* **Exercise directions**
No pictures belong in the answer. Repeat all the entries exactly.

* **Records for the task**
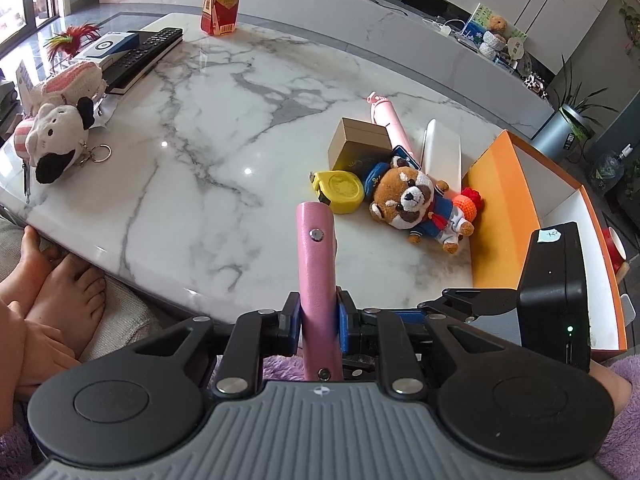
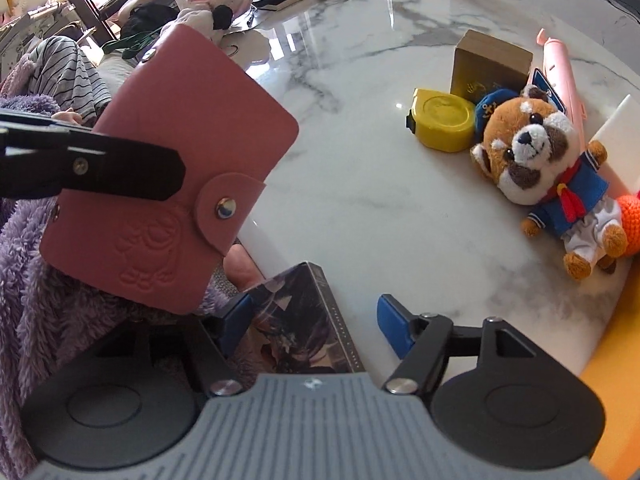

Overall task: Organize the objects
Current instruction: 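Lift the card box with the right gripper while the left holds the wallet, then carry the pink wallet and card box over the orange shoe box with both grippers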

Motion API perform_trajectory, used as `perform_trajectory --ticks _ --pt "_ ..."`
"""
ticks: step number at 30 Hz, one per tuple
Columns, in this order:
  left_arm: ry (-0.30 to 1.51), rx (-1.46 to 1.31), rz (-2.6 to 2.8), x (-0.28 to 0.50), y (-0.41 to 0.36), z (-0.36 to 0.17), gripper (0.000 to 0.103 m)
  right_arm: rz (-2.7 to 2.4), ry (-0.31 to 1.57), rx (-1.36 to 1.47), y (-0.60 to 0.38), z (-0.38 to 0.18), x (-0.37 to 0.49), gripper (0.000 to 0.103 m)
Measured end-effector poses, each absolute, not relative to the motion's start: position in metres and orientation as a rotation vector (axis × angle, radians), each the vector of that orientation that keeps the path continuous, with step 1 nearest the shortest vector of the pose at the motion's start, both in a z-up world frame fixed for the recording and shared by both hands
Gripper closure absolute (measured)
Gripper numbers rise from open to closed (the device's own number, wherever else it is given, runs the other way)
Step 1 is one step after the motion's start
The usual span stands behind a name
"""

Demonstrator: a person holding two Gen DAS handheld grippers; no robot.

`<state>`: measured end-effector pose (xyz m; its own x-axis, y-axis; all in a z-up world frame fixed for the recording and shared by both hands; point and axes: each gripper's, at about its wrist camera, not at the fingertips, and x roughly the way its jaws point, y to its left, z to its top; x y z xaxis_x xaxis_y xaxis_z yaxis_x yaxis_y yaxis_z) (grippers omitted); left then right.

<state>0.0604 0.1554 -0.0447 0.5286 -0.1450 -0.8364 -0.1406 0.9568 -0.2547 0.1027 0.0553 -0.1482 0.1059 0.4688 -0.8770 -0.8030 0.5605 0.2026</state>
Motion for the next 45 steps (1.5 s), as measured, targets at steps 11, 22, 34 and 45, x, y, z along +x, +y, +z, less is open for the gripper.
perform_trajectory --ticks 11,22,34,45 --pt "1.015 -0.299 -0.014 0.059 0.152 -0.043 0.082 0.830 1.217 -0.242 0.026 -0.146 0.089 0.049" --pt "1.002 -0.267 -0.009 0.055 0.143 -0.039 0.082 0.572 1.363 0.022 -0.015 -0.160 0.085 0.038" --pt "1.000 -0.248 -0.011 0.054 0.140 -0.038 0.082 0.624 1.307 0.196 -0.030 -0.174 0.079 0.040" --pt "1.008 -0.222 -0.011 0.059 0.132 -0.041 0.082 0.736 1.181 0.002 -0.018 -0.120 0.055 0.075"
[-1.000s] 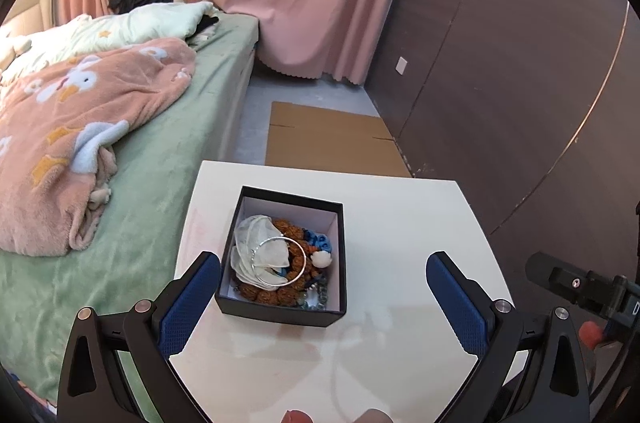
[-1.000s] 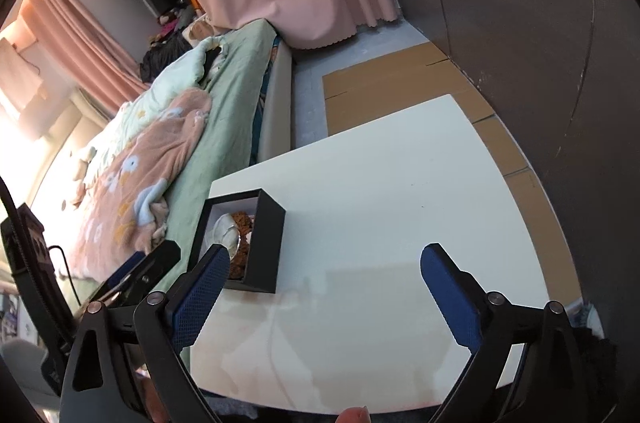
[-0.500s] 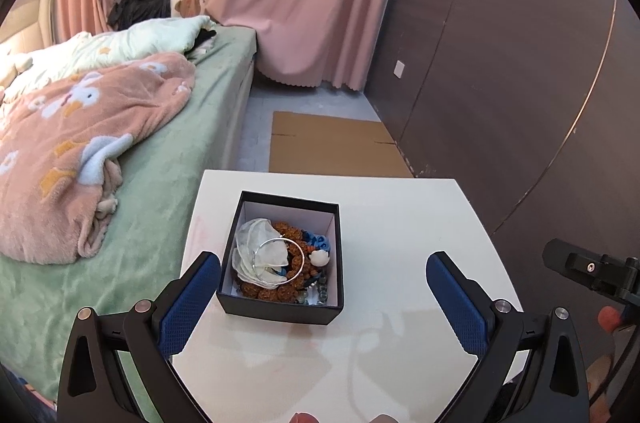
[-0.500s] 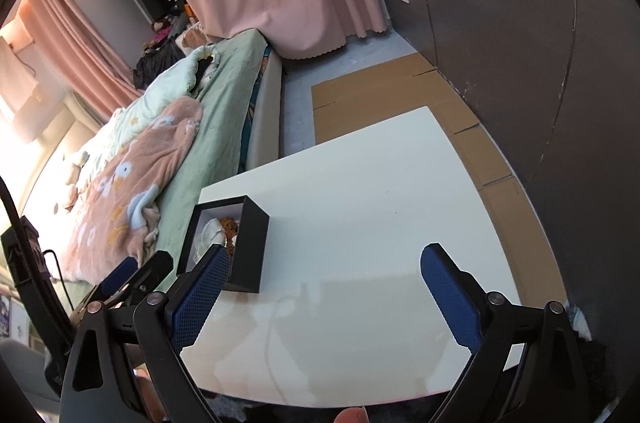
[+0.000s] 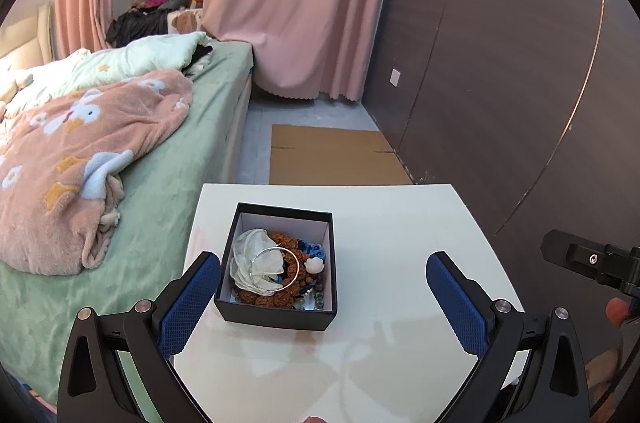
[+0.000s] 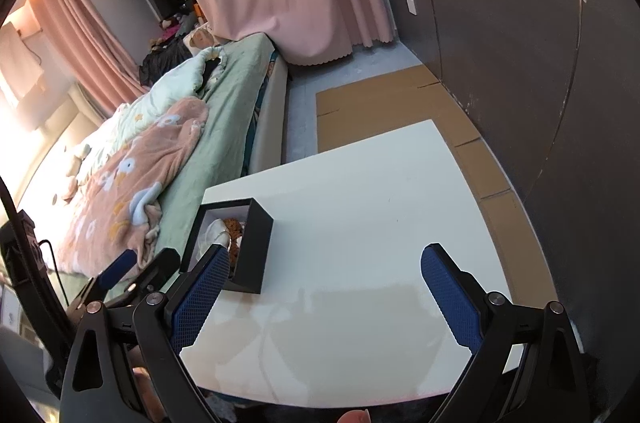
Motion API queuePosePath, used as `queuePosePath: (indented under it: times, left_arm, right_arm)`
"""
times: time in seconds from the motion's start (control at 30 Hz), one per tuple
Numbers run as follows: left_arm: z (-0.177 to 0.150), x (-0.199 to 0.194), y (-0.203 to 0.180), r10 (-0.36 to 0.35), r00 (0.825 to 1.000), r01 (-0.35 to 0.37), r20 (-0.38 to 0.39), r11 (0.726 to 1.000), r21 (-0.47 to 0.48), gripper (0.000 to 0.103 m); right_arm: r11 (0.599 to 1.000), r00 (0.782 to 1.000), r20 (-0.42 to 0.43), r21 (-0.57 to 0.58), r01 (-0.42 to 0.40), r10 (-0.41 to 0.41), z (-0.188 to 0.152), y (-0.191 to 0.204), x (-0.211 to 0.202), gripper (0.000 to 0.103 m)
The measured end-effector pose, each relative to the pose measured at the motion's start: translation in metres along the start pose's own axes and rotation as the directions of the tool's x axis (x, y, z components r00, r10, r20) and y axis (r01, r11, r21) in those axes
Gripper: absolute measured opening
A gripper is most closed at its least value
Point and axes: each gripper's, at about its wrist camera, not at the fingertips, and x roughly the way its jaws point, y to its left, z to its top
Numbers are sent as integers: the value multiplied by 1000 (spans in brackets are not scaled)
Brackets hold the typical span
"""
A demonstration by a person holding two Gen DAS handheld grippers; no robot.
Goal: Organize jewelry
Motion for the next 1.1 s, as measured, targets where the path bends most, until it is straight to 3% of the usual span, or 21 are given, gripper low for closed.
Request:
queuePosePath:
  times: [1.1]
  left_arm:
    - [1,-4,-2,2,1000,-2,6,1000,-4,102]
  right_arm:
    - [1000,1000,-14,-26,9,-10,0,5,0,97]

* **Worked solution**
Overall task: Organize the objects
Current instruction: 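Lift the card box with the right gripper while the left holds the wallet, then carry the pink wallet and card box over the orange shoe box with both grippers
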
Motion API perform_trajectory, used as `perform_trajectory --ticks _ --pt "_ ..."`
"""
ticks: step number at 30 Hz, one per tuple
Columns, in this order:
  left_arm: ry (-0.30 to 1.51), rx (-1.46 to 1.31), rz (-2.6 to 2.8), x (-0.28 to 0.50), y (-0.41 to 0.36), z (-0.36 to 0.17), gripper (0.000 to 0.103 m)
  right_arm: rz (-2.7 to 2.4), ry (-0.31 to 1.57), rx (-1.36 to 1.47), y (-0.60 to 0.38), z (-0.38 to 0.18), x (-0.37 to 0.49), gripper (0.000 to 0.103 m)
Measured end-effector poses, each absolute, not relative to the motion's start: position in metres and orientation as a rotation vector (axis × angle, radians), each the vector of that orientation that keeps the path continuous, with step 1 nearest the shortest vector of the pose at the motion's start, both in a z-up world frame fixed for the recording and shared by both hands
Gripper closure absolute (measured)
Gripper numbers rise from open to closed (the device's own number, wherever else it is given, runs the other way)
Step 1 is one step after the motion's start
The usual span stands behind a name
"""

Demonstrator: a person holding two Gen DAS handheld grippers; no robot.

`<state>`: measured end-effector pose (xyz m; its own x-axis, y-axis; all in a z-up world frame fixed for the recording and shared by both hands; point and axes: each gripper's, at about its wrist camera, not at the fingertips, and x roughly the way its jaws point, y to its left, z to its top; x y z xaxis_x xaxis_y xaxis_z yaxis_x yaxis_y yaxis_z) (grippers omitted); left then right.

<state>0.0604 0.1554 -0.0447 0.5286 -0.1450 -0.8364 -0.1406 0.9568 -0.2547 0.1027 0.0553 -0.1482 0.1059 0.4688 -0.8770 -0.8030 0.5605 0.2026</state>
Motion for the next 45 steps (1.5 s), as measured, targets at steps 11, 22, 34 and 45, x, y, z along +x, +y, +z, less is open for the gripper.
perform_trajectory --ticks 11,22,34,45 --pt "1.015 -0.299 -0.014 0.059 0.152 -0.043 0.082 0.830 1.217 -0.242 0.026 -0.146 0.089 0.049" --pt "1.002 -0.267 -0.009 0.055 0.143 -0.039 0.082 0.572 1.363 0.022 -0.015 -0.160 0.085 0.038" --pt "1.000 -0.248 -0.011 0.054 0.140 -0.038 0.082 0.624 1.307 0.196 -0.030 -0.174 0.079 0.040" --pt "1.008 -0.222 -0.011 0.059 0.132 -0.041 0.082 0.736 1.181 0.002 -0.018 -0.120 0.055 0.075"
[-1.000s] 
[-1.000s] 
[-0.500s] 
[-0.500s] 
[+0.000s] 
[+0.000s] 
Motion API queuePosePath, used as `queuePosePath: (indented under it: times, left_arm, right_arm)`
"""
times: time in seconds from the motion's start (control at 30 Hz), one per tuple
Numbers run as follows: left_arm: z (-0.177 to 0.150), x (-0.199 to 0.194), y (-0.203 to 0.180), r10 (-0.36 to 0.35), r00 (0.825 to 1.000), r01 (-0.35 to 0.37), r20 (-0.38 to 0.39), r11 (0.726 to 1.000), r21 (-0.47 to 0.48), gripper (0.000 to 0.103 m); right_arm: r11 (0.599 to 1.000), r00 (0.782 to 1.000), r20 (-0.42 to 0.43), r21 (-0.57 to 0.58), r01 (-0.42 to 0.40), r10 (-0.41 to 0.41), z (-0.188 to 0.152), y (-0.191 to 0.204), x (-0.211 to 0.202), gripper (0.000 to 0.103 m)
The measured end-effector pose, each relative to the pose measured at the motion's start: translation in metres along the start pose's own axes and rotation as the directions of the tool's x axis (x, y, z components r00, r10, r20) and y axis (r01, r11, r21) in those axes
Gripper: absolute measured opening
A gripper is most closed at its least value
Point and axes: each gripper's, at about its wrist camera, not at the fingertips, and x roughly the way its jaws point, y to its left, z to its top
Numbers are sent as integers: the value multiplied by 1000 (spans in brackets are not scaled)
Brackets hold the typical span
"""
A demonstration by a person holding two Gen DAS handheld grippers; no robot.
Goal: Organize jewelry
Motion for the next 1.1 s, as measured, targets where the path bends most, until it is straight to 3% of the usual span, or 21 are given, gripper low for closed.
Request:
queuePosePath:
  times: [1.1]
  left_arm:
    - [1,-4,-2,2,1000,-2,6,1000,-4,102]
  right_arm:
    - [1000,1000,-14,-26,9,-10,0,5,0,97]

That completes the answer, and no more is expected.